Report: Long-Running Cyberattack on Indian Seaport

Courtesy iStock

Published Mar 16, 2021 12:00 AM by Ankur Kundu

As Indian authorities block attempts by Chinese affiliated groups from attacking the country's electrical sector, reports have emerged that they are actively targeting an Indian port in the process.

Dryad Global reports that according to US firm Recorded Future, at least one connection opened by the hackers into the network system of an unnamed Indian port remained active for an extended period.
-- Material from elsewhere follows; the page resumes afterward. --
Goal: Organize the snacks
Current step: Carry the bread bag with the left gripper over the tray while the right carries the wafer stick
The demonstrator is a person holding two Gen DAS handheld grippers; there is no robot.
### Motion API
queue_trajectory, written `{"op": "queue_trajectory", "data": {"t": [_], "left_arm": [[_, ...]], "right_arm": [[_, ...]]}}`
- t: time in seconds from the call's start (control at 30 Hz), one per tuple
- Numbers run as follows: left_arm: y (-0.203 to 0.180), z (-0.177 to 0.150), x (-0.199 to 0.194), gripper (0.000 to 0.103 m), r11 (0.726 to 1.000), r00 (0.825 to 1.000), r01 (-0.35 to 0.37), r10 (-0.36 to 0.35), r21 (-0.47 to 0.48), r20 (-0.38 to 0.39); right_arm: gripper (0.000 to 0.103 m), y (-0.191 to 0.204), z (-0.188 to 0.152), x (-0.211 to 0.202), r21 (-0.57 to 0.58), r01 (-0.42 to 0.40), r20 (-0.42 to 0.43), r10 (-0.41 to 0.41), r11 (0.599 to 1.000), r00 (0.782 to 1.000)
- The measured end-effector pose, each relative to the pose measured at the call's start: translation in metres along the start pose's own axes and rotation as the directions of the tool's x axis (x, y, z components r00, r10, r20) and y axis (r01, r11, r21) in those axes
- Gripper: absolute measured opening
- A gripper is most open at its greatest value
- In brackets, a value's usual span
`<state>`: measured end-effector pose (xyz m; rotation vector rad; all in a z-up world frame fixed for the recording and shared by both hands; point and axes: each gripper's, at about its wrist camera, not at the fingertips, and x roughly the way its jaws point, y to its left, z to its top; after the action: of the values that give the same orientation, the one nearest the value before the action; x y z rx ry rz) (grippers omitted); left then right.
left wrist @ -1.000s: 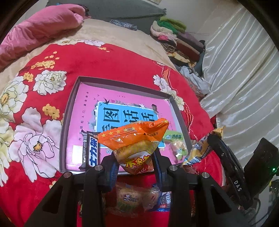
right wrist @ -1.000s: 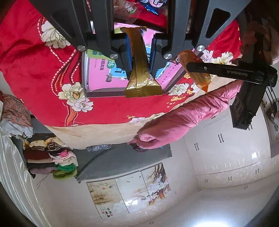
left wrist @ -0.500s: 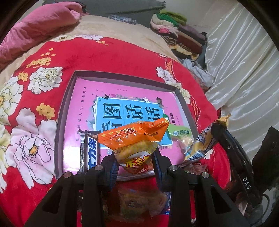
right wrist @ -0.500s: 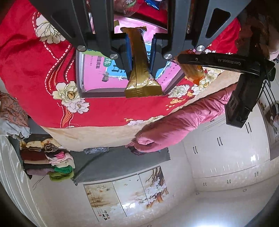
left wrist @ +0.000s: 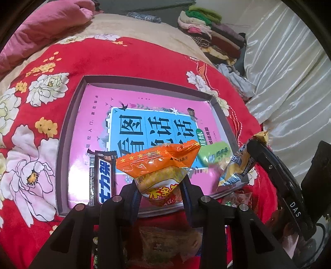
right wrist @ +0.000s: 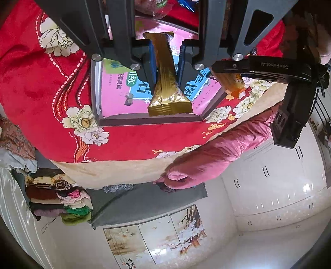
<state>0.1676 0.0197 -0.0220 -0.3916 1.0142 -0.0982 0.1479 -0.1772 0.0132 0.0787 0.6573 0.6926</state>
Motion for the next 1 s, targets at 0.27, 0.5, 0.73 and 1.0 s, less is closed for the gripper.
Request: {"op": "queue_trajectory", "data": {"t": [0.27, 0.5, 0.73, 1.0], "left_arm": [[-0.001, -0.002, 0.005, 0.036, 1.000, 1.000, -0.017, 0.017, 0.008, -0.002], [-0.001, -0.001, 0.006, 0.036, 1.000, 1.000, -0.024, 0.024, 0.019, -0.001], [0.001, 0.002, 0.009, 0.036, 0.999, 0.999, -0.029, 0.029, 0.018, -0.015], [-0.001, 0.004, 0.016, 0.036, 0.999, 0.999, -0.038, 0.039, 0.024, -0.032]], "right_arm": [[0.018, 0.002, -0.002, 0.009, -0.013, -0.010, -0.052, 0.009, 1.000, 0.999], [0.018, 0.008, -0.007, 0.018, -0.047, -0.007, -0.095, 0.003, 0.999, 0.995], [0.018, 0.007, -0.010, 0.028, -0.046, -0.011, -0.123, 0.005, 0.999, 0.992], [0.019, 0.004, -0.015, 0.041, -0.034, -0.019, -0.169, 0.013, 0.999, 0.986]]}}
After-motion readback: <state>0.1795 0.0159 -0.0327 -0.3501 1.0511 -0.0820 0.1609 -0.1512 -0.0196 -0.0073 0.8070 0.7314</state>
Recorded Future's Chief Operating Officer, Stuart Solomon backed this by stating that as of March 2, the company could see a 'handshake', denoting traffic exchange between a Chinese affiliated group named 'RedEcho' and an unnamed Indian port.

Recorded Future’s Insikt Group, the company’s threat research arm, revealed the malicious activity. As per Recorded Future, 'RedEcho' has been actively targeting Indian power grid installations, as well as two other Indian ports. The company notified India's Computer Emergency Team on February 10.

Solomon said that the connection was still active as of early March; however, no confirmation of the same has come from Indian authorities. Dryad Global said that a spokesman for India’s ministry of electronics and information technology wasn’t immediately available for comment.

Recorded Future say that attacks on key Indian installations have been happening since the middle of last year, having its roots to a violent border skirmish between Indian an Chinese troops in an Himalayan border post.